Our goal with the project is that users will only need to modify the file config.json to define the data products stored on the SDS, and the rest should be mission agnostic.

Requirements

Architecture

The code in this repository takes the form of an AWS CDK project. It provides the architecture for:

  1. An HTTPS API to upload files to an S3 bucket (in development)
  2. An S3 bucket to contain uploaded files
  3. An HTTPS API to query and download files from the S3 bucket (in development)
  4. A lambda function that inserts file metadata into an opensearch instance
  5. A Cognito User Pool that keeps track of who can access the restricted APIs.

Development

The development environment uses a GitHub codespace, to ensure that we're all using the proper libraries as we develop and deploy.

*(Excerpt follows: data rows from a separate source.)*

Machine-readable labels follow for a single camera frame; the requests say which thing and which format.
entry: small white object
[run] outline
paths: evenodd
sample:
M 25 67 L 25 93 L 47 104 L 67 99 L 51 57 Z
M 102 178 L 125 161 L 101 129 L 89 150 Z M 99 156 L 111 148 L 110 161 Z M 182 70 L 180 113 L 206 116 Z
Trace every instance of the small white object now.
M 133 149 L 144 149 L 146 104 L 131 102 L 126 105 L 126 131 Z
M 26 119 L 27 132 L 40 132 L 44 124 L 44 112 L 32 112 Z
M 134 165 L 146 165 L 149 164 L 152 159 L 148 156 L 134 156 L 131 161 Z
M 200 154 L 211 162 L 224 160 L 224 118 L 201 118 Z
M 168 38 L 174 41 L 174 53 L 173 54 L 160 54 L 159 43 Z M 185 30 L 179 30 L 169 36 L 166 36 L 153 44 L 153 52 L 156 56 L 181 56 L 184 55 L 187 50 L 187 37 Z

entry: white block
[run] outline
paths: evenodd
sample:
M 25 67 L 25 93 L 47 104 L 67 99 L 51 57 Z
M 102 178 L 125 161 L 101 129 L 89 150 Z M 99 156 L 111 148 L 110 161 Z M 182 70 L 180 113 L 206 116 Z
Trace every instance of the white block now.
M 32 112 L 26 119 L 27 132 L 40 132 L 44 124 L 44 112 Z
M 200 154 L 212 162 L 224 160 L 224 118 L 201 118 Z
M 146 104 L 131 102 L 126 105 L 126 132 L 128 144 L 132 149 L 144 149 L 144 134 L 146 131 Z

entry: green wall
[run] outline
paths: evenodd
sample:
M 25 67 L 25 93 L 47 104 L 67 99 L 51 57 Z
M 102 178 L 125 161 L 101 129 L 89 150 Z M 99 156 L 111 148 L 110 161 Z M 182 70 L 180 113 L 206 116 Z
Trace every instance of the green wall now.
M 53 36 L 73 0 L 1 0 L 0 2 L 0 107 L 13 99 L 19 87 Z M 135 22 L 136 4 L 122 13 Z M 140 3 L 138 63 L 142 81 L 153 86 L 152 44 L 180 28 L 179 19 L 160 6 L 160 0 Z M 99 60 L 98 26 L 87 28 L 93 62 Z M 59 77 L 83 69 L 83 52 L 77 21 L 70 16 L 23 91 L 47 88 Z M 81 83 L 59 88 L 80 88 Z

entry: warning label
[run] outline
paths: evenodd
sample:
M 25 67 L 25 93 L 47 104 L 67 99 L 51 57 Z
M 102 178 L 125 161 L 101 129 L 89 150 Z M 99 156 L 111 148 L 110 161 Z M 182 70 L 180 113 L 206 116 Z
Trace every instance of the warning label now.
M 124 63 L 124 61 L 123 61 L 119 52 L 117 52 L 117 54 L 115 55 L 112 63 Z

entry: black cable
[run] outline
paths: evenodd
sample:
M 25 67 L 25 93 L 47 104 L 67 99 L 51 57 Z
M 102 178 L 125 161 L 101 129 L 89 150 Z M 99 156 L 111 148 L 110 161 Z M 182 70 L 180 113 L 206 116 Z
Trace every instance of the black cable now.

Everyone gets 50 free hours per month of github Codespace time. Alternatively, your organization can pay for it to run longer than this.

To start a new development environment, click the button for "Code" in the upper right corner of the repository, and click "Codespaces".

If you are running locally, you will need to install cdk and poetry.

Poetry set up

If you're running locally, you can install the Python requirements with Poetry:

poetry install

To install all extras

poetry install --all-extras

This will install the dependencies from poetry.lock, ensuring that consistent versions are used. Poetry also provides a virtual environment, which you will have to activate.

poetry shell

If running in codespaces, this should already be done.

AWS Setup

AWS Setup page

You may also need to set the CDK_DEFAULT_ACCOUNT environment variable.

NOTE-- For new AWS users, you'll need to make certain the AWS Cloud Development Kit is installed:

nvm use <version>
npm install -g aws-cdk

NOTE-- If this is a brand-new AWS account (IMPORTANT: new account, not new user), then you'll need to bootstrap your account to allow CDK deployment with the command:

cdk bootstrap

If you get errors with the 'cdk bootstrap' command, running with -v will provide more information.

Deploy

CDK Deployment page

Virtual Desktop for Development

Codespaces actually comes with a fully functional virtual desktop. To open, click on the "ports" tab and then "open in new browser". The default password is "vscode".

Testing the APIs

Inside of the "scripts" folder is a python script you can use to call the APIs. It is completely independent of the rest of the project, so you should be able to pull this single file out and run it anywhere. It only depends on basic python libraries.

Unfortunately right now you need to "hard code" in the lambda API URL and the Cognito App Client at the top of the file after every build. I'm hoping in the future to determine a better way to automate this.